Don’t let anyone shame you for not taking 12 weeks. My wife has a great job with good maternity benefits. We had a little bit of money saved up (although it amounted to nothing with the hospital bills.) Some people will try to make you feel like bad for not taking 12-16 weeks off, but most of us understand. The American economy and healthcare system just doesn’t make it possible for some people. If all you can afford is 4 weeks or 1 week, or nothing at all, you do what you gotta do.
We got lucky. For 12 glorious/horrifying weeks, my wife and I learned the ins and outs of caring for a tiny human. The late nights. The crying fits (mostly me, but sometimes the baby too). The poop… So. Much. Poop.
So, I didn’t totally feel like a fish out of water when my wife went back to work, and I officially became a happy Stay-At-Home Dad. I was (and am) still a new dad, but it’s an ongoing learning process.
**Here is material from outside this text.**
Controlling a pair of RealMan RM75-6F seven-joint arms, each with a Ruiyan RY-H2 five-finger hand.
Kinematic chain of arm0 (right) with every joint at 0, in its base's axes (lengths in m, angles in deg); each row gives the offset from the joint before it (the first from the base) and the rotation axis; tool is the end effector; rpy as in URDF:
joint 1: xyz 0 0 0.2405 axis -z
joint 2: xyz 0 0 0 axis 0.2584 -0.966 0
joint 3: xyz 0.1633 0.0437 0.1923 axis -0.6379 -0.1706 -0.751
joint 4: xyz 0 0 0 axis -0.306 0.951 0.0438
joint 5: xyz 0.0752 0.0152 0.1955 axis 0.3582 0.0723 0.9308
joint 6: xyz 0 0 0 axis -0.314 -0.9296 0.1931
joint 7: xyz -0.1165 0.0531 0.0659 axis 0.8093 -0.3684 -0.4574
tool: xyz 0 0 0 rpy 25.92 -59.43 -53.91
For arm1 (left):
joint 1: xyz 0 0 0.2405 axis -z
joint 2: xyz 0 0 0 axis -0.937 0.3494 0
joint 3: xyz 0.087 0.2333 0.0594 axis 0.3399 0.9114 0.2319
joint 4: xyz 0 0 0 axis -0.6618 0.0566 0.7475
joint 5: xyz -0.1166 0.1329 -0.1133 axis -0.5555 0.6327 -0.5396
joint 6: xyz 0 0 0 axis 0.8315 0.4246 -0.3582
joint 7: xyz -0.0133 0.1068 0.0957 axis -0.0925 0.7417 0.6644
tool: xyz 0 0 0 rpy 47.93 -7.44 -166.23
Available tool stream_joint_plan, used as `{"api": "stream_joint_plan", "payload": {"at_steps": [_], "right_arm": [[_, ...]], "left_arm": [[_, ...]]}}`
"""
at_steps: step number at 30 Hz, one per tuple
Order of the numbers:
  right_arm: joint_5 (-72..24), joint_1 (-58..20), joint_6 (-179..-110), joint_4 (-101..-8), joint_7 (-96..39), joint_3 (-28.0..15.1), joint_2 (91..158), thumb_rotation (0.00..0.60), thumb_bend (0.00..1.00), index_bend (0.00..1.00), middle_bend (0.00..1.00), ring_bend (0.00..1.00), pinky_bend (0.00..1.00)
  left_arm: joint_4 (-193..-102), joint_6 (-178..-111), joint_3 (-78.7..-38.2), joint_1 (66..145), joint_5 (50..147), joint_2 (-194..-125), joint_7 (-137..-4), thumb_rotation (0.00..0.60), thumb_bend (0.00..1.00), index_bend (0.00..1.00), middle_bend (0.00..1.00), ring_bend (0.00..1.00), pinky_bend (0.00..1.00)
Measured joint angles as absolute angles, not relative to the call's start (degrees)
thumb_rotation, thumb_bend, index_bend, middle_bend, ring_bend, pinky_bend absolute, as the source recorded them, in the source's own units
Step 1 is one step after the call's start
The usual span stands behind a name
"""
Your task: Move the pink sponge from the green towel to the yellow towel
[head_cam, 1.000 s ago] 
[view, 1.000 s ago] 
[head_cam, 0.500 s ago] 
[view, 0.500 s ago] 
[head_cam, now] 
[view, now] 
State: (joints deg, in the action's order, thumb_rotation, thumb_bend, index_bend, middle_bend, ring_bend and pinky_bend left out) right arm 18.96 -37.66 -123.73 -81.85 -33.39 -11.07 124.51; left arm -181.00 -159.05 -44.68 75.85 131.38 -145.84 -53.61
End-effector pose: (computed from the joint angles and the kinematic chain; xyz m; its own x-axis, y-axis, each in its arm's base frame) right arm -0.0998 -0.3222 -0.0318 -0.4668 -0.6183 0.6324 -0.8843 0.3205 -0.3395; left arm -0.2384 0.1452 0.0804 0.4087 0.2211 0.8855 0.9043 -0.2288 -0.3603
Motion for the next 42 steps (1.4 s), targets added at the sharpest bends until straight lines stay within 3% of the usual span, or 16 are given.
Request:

The Balancing Act of a New Dad
I think I do a pretty decent job of being a Stay-At-Home-Dad. My biggest problem is getting everything else I need to do done.
Our little boy is four-months-old now and doing great. Some days he naps like a champ. Other days he takes on his daddy’s insomnia and refuses to sleep.
This creates a problem: As a work-from-home househusband who’s also the new dad and primary caregiver of a four-month-old baby, how do I get everything done?
I’d love to tell you that I’m an expert at time management and I have a fool-proof system down, but that’s just not the case. And even with the best time management skills in the world, I would still have days where one of my responsibilities had to be neglected.
I’m a part-time online freelance writer, and while I do pretty well at writing little bits at a time, the bigger issue is planning things to write about for the people who pay me.
My wife and I are pretty good about sharing the housework. Sometimes more responsibility falls on one or the other, but we’re good at covering for the other.
And I take care of the typical manly tasks (mowing the lawn, fixing broken appliances, moving heavy stuff, etc.) Of course, out of everything, the baby is priority #1.
Some days, our house is a disaster. Dishes pile up. Our lawn becomes a jungle. And some weeks, I just can’t take an assignment. It sucks, but I’m getting better at it.
If you’re a new dad like me, then you’re probably used to feeling overwhelmed, but you’re not alone, and like I said, it can be a lot easier if you’re smart about it.
I’m certainly not starting this blog because I want to fill some free time. I’m writing this because I think I can help. If I can’t give you the advice to help make your responsibilities a little easier, I can at least entertain you with my perspective on this insane undertaking.
Good luck, new moms and new dads. It’s not an easy job, but it can at least be a lot of fun! It can also be one of the most rewarding things you’ll ever do.